DCLK1 inhibition attenuates tumorigenesis and improves chemosensitivity in esophageal squamous cell carcinoma by inhibiting β-catenin/c-Myc signaling

Doublecortin-like kinase 1 (DCLK1) is involved in tumorigenesis, tumor growth and metastasis, and epithelial-to-mesenchymal transition in many digestive tract tumors. It is reportedly highly expressed in Barrett's esophagus and esophageal adenocarcinoma, but its effects on the occurrence and progression of esophageal squamous cell carcinoma (ESCC) remain unclear. In this study, real-time PCR and western blot analysis confirmed significant upregulation of DCLK1 expression in human ESCC tissues and cell lines. CCK-8 assay showed that transfection with siRNA against DCLK1 (si-DCLK1) markedly inhibited cell proliferation and colony formation in the ESCC cell lines Eca109 and TE1. Transwell assay revealed that si-DCLK1 transfection inhibited the migratory and invasive capacities of Eca109 and TE1 cells.
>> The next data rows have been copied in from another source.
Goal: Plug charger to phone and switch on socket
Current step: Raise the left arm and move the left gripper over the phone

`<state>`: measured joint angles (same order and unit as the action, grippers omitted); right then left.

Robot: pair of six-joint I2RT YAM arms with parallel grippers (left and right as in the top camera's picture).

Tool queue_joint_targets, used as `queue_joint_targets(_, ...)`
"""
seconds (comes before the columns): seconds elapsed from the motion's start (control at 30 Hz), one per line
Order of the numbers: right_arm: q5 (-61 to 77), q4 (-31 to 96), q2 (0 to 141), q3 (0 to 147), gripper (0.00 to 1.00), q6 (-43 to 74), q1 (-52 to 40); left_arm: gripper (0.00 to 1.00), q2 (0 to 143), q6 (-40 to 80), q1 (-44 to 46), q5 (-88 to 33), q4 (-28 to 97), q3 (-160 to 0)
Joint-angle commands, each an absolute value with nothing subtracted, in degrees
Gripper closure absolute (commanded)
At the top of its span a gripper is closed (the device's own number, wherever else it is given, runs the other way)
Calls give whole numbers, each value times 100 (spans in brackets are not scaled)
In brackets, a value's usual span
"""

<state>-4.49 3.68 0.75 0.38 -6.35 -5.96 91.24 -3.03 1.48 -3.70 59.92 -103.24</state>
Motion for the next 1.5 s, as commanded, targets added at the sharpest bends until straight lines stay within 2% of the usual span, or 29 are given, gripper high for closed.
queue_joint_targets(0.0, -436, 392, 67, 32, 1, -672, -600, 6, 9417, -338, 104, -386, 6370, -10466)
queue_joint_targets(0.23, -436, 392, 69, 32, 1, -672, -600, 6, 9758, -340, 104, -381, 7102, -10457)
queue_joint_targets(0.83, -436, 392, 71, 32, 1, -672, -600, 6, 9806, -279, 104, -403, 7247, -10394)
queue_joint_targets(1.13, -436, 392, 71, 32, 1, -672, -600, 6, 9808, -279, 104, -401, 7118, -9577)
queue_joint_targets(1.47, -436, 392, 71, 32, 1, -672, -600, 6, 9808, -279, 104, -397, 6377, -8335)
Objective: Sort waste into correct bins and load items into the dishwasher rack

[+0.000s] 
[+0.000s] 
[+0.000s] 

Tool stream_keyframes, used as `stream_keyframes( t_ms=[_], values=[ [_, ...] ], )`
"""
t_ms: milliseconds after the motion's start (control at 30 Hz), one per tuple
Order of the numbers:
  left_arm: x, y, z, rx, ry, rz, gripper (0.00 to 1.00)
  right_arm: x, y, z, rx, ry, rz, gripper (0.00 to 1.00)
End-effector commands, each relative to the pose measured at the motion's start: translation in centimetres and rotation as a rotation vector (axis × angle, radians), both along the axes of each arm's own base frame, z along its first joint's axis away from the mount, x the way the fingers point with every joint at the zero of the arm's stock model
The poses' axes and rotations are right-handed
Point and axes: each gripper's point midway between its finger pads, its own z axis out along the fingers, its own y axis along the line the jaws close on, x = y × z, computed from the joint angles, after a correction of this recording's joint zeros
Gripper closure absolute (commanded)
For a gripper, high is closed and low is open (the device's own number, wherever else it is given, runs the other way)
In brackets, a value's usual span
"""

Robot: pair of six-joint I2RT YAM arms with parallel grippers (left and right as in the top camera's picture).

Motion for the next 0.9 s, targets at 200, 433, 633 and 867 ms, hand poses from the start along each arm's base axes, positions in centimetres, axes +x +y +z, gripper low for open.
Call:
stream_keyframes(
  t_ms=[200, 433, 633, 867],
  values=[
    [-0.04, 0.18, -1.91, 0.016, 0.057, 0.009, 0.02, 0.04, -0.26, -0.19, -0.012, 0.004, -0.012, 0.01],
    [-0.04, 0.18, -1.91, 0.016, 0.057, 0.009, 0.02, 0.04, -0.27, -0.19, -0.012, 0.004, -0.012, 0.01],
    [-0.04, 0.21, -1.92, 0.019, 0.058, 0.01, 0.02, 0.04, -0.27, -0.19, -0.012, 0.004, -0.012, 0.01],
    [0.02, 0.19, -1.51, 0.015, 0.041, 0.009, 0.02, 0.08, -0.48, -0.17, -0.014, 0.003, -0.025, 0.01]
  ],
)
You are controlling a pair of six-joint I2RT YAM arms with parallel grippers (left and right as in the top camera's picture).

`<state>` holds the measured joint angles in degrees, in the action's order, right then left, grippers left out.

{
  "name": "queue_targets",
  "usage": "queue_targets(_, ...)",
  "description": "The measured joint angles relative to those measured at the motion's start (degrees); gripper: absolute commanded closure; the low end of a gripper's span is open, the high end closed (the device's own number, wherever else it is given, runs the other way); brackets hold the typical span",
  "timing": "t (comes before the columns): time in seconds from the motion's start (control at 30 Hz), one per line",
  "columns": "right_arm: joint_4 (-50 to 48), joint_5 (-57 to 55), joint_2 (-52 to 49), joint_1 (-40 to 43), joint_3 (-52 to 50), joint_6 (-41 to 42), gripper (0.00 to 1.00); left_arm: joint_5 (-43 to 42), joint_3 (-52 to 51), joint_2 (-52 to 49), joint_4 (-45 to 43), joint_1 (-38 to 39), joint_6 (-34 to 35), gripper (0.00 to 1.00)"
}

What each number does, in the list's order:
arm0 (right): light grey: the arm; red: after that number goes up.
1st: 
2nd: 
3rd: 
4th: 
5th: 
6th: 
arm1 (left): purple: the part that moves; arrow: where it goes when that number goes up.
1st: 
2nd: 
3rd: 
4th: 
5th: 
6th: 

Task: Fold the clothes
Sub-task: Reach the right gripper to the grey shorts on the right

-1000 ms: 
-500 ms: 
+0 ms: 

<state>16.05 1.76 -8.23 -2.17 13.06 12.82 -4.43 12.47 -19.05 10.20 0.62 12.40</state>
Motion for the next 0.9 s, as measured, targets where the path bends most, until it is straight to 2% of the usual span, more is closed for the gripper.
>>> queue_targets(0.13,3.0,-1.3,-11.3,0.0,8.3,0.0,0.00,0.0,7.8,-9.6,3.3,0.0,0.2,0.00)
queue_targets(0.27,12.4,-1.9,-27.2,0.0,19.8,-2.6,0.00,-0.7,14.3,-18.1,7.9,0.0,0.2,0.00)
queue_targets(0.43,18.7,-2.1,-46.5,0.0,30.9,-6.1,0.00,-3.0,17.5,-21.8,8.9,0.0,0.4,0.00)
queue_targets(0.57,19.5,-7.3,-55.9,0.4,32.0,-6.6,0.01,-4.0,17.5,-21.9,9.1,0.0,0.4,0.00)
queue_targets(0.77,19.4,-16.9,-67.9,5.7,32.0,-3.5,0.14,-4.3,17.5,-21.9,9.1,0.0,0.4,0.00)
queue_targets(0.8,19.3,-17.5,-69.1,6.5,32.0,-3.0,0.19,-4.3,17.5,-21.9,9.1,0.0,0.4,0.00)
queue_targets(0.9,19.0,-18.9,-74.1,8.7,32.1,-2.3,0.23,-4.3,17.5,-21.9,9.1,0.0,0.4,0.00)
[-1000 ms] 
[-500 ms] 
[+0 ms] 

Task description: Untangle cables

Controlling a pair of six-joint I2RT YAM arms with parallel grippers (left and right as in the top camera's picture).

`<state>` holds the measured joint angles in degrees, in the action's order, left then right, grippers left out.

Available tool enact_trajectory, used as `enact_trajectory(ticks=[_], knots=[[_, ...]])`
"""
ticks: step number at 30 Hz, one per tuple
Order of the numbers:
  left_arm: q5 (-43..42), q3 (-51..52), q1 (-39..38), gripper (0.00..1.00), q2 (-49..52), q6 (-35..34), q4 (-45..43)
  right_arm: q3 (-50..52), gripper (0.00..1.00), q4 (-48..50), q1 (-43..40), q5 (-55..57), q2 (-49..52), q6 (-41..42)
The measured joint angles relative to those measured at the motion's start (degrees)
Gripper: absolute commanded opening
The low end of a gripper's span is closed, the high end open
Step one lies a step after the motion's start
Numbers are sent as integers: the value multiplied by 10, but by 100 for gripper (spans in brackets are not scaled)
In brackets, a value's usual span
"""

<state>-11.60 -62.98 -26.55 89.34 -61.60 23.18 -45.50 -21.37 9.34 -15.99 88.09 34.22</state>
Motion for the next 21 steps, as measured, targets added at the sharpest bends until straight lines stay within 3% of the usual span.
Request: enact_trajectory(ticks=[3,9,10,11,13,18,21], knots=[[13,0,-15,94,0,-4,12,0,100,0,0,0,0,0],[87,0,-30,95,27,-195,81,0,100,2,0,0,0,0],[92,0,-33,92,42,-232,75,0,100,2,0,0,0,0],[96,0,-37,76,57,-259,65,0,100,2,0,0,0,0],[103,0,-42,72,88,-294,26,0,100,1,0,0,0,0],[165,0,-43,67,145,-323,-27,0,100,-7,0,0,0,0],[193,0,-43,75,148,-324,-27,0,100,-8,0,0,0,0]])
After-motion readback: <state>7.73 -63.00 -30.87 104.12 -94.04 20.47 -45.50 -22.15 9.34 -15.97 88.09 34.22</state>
Moreover, si-DCLK1 increased the chemosensitivity of these cells to cisplatin, as indicated by inhibited cell viability and colony formation, and increased ROS and apoptosis in cisplatin-treated cells. Western blot assay revealed that expression of nuclear beta-catenin and c-Myc was significantly increased in ESCC tissues and that si-DCLK1 markedly downregulated nuclear beta-catenin and c-Myc in Eca109 cells. Treatment with lithium chloride, an activator of beta-catenin signaling, partially abolished the si-DCLK1-induced inhibition of proliferation, migration, invasion, and chemoresistance of ESCC cells. These findings suggest that knockdown of DCLK1 may inhibit the progression of ESCC by regulating proliferation, migration, invasion, and chemosensitivity via suppressing the beta-catenin/c-Myc pathway, supporting a promising therapeutic target against ESCC.